Hello All-
This is my first post and I actually just found the forum a week ago or so. I think this is a great forum and resource.
Long story short, adopted a 3 year old Golden from a fella on another forum. His name is Harry and he is a great dog with a great temperament. We've had him for about a month and half.
I was told by his previous Owner he has had some field training (Upland), but I am unsure how much and how good the training was....
I just bought Water Dog (Wolthers) almost done reading. Harry has the basics down pretty good, heel, sit, stay. We have completed about 7-10, 15-30 minute sessions, mainly sticking with basics.

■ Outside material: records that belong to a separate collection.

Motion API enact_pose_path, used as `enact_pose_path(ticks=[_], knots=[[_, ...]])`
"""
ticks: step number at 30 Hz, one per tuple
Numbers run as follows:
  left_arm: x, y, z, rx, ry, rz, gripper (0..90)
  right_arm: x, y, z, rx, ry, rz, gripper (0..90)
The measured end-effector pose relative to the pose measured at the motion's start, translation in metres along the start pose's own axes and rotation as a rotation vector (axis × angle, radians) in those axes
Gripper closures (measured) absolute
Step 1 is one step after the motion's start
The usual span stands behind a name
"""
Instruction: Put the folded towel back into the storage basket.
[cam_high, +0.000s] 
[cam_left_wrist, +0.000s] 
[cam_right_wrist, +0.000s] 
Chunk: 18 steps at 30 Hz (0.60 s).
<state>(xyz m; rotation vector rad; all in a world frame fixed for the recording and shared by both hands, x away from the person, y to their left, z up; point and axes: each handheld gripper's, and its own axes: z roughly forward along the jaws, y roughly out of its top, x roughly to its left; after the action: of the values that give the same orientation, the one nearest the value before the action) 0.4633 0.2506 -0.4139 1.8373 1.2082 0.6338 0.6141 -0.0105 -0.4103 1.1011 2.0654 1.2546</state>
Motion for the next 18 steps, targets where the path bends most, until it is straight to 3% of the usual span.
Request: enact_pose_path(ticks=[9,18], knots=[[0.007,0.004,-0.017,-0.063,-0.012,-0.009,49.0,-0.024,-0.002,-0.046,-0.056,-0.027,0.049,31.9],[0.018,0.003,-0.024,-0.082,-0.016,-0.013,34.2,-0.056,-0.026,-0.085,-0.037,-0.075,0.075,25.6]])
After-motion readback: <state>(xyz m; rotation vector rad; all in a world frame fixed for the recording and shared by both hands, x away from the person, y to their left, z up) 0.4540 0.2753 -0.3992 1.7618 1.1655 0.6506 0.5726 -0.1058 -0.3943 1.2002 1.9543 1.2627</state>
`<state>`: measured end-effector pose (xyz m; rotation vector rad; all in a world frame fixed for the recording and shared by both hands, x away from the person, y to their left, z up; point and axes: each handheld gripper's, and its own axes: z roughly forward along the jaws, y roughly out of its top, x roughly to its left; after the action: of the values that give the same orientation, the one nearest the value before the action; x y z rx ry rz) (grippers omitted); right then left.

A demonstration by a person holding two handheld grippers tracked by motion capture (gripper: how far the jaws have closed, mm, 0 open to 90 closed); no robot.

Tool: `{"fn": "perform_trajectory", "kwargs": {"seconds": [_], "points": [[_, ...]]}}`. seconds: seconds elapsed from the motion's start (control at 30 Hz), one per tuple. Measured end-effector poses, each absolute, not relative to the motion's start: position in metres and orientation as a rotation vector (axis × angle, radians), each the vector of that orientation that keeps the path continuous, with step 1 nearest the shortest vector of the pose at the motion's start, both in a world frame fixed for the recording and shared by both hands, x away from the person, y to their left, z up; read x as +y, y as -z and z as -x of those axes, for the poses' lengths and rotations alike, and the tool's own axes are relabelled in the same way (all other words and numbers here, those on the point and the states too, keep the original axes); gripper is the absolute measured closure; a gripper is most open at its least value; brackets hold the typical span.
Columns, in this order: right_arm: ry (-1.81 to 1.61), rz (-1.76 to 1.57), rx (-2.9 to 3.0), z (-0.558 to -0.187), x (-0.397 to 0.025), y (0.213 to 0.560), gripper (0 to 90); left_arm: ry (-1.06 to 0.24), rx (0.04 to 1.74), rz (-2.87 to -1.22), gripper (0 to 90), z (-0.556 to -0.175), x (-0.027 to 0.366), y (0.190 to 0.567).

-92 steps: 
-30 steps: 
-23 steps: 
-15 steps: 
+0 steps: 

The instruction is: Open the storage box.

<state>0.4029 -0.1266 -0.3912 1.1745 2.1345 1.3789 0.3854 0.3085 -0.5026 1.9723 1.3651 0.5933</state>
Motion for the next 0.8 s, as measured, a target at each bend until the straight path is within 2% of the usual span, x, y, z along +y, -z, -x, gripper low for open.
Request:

Here is the issue. Harry will sit at heel, stay and mark the dummy. I will release him and he will take off towards the down dummy. He will not pick up the bird (dummy). He will run to it, over it, around it, but will not pick it up. On our second training session I introduced the dummy and he had 12-15 consecutive retrieves, brought right back to me... I only did 12-15 so we could end on positive note, which we did. The next day, not one retrieve! Not even a pick up. Since then about 3-4 sessions, no retrieves.
I know training an older dog has it's challenges and I am willing to put in the hard work. But a retriever that doesn't retrieve. My Newfoundland, will run out and pick up a dummy and bring it back. I should also mention, I have run to the dummy with him, to get him excited. I have run to the dummy, picked it up and placed it in his mouth. I have also, made him sit and hold the dummy, for short periods of time. All of which are recommendations from others with similar issues. But no luck.
I know patience is the key to successful training, but we need, or should be able to get him retrieving consistently.
Any ideas?
I would also ask, if any of you who train or have successfully trained hunting dogs here in Southwest Washington (Washougal/ Camas/ Vancouver) have some time available, I would really appreciate the chance to hook up and see your dogs in action and get some tips.
Thanks for reading and your response and tips are much appreciated.